= Hantu (supernatural creature) =

Malay and Indonesian word for spirit or ghost

Hantu is the Malay and Indonesian word for spirit or ghost. In modern usage it generally means spirits of the dead but has also come to refer to any legendary invisible being, such as demons. In its traditional context the term also referred to animistic nature spirits or ancestral souls. The word is derived from Proto-Malayo-Polynesian *qanitu and Proto-Austronesian *qaNiCu. Cognates in other Austronesian languages include the Micronesian aniti, Lio language nitu, Yami anito, Taivoan alid, Seediq and Atayal utux, Bunun hanitu or hanidu, Polynesian aitu or atua, and Tsou hicu among the Formosan languages. In terms of concept and place in traditional folklore, it is most similar to the Filipino anito.

==Types==
Aside from generic spirits of the dead, there exist various forms of hantu including both the benign and malevolent.

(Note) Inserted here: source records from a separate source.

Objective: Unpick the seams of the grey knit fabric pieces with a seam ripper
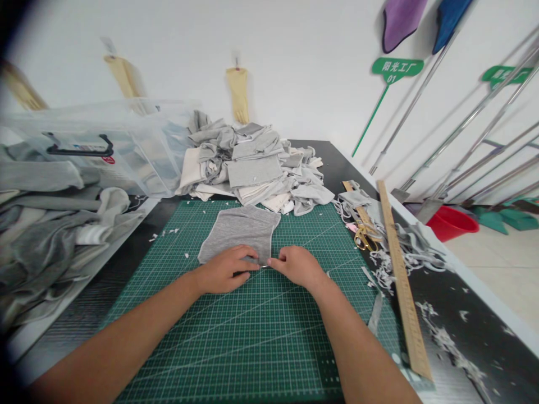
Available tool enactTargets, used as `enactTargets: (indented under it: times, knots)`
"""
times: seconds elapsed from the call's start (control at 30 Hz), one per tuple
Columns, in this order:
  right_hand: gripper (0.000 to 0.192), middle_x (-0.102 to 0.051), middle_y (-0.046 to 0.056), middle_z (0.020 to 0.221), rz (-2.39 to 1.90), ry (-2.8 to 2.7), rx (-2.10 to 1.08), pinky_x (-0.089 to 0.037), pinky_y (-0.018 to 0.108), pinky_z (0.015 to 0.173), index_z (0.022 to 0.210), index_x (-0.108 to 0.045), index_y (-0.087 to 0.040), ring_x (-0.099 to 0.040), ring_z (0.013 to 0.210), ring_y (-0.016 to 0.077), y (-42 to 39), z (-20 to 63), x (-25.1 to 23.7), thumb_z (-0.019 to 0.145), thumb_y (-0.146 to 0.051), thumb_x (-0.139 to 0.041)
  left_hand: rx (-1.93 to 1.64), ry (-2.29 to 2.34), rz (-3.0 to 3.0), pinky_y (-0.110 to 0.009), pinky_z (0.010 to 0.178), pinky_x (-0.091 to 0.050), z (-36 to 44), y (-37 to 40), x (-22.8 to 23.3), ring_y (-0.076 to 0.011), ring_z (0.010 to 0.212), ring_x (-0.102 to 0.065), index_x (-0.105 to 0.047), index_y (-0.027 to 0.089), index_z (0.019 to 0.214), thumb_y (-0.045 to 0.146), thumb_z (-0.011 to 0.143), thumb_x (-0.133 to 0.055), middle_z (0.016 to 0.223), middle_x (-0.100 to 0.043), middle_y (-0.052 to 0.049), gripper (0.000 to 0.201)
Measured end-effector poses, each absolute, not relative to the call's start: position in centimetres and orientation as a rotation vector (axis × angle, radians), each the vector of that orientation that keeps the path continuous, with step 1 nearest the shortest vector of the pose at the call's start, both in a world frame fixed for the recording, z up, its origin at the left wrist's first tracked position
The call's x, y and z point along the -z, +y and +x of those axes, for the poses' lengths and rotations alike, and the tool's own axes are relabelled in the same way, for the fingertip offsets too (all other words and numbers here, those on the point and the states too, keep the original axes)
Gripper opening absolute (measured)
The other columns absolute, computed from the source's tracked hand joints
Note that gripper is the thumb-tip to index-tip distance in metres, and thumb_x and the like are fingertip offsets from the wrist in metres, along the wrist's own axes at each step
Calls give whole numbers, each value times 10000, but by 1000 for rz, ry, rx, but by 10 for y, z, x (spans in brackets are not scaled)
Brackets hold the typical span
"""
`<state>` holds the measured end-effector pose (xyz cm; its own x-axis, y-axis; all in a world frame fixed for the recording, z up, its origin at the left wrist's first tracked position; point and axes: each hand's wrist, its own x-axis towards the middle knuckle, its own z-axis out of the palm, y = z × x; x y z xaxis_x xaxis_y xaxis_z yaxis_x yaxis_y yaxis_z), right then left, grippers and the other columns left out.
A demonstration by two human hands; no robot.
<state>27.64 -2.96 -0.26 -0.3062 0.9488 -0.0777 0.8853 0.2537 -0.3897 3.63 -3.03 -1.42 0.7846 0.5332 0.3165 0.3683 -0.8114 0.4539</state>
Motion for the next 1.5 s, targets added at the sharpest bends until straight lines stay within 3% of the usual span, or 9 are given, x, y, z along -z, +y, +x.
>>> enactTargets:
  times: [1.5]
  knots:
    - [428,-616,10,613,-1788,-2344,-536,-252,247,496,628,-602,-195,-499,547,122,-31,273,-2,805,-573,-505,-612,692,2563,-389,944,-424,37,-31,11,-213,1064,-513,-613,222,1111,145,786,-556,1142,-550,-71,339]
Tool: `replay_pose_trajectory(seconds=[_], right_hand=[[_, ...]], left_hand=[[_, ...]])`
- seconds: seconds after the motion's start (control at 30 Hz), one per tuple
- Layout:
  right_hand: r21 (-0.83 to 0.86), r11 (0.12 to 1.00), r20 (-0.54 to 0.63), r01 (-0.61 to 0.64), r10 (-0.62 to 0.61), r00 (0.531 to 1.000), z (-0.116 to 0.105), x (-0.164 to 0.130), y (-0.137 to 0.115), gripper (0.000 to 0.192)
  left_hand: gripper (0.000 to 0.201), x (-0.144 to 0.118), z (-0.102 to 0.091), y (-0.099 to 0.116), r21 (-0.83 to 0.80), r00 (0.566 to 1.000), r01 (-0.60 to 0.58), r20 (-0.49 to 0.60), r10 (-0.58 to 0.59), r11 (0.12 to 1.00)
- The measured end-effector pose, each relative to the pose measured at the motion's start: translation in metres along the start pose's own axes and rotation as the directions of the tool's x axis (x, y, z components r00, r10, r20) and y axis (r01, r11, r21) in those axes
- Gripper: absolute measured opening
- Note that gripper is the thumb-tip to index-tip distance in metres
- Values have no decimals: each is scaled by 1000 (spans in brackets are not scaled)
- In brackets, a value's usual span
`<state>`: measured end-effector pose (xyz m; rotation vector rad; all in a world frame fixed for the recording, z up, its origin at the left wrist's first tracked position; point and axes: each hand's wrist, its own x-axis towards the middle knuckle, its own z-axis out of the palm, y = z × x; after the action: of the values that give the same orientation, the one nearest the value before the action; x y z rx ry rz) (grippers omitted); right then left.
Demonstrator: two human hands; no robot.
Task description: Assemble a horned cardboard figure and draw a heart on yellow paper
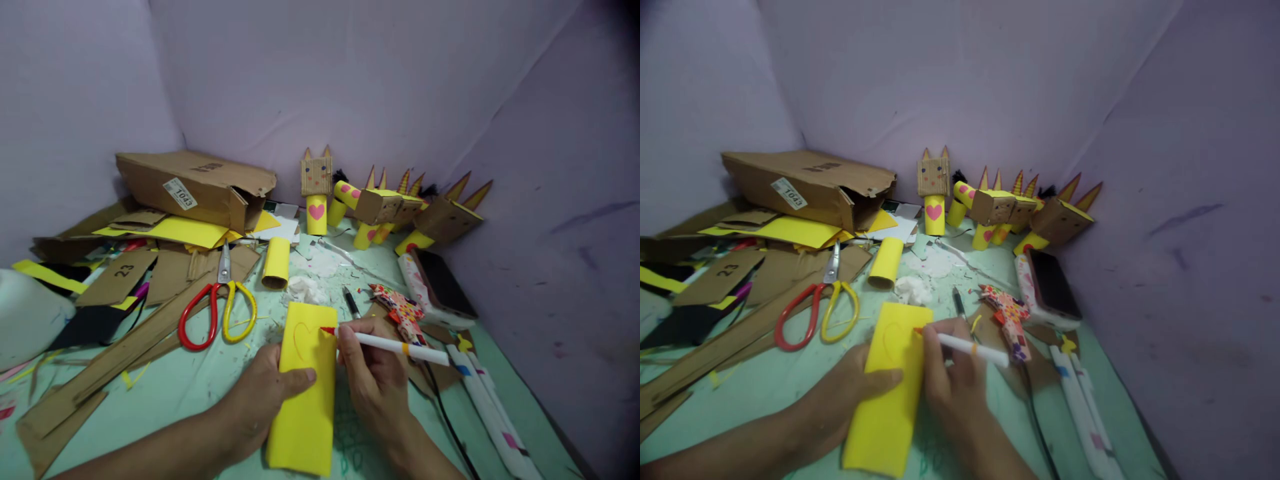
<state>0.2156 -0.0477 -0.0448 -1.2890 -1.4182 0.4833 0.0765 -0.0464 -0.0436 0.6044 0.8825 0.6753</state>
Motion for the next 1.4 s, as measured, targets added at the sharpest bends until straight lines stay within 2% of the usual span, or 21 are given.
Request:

- Hantu Air: spirit inhabiting the water
- Hantu Beruk: ape demon
- Hantu Belian: tiger spirit
- Hantu Musang: a civet cat spirit that is invoked in a game of possession
- Hantu Pusaka: grave demon
- Hantu Raya: great demon. This hantu is considered the strongest among evil spirits of the jungles of Malaysia, and takes the appearance of its owner.
- Hantu Rimba: deep-forest demon
- Hantu Tinggi: tall hantu that is associated with trees
- Pontianak: a woman who died in childbirth and kills women and children, often regarded as one of the most feared and malevolent hantu.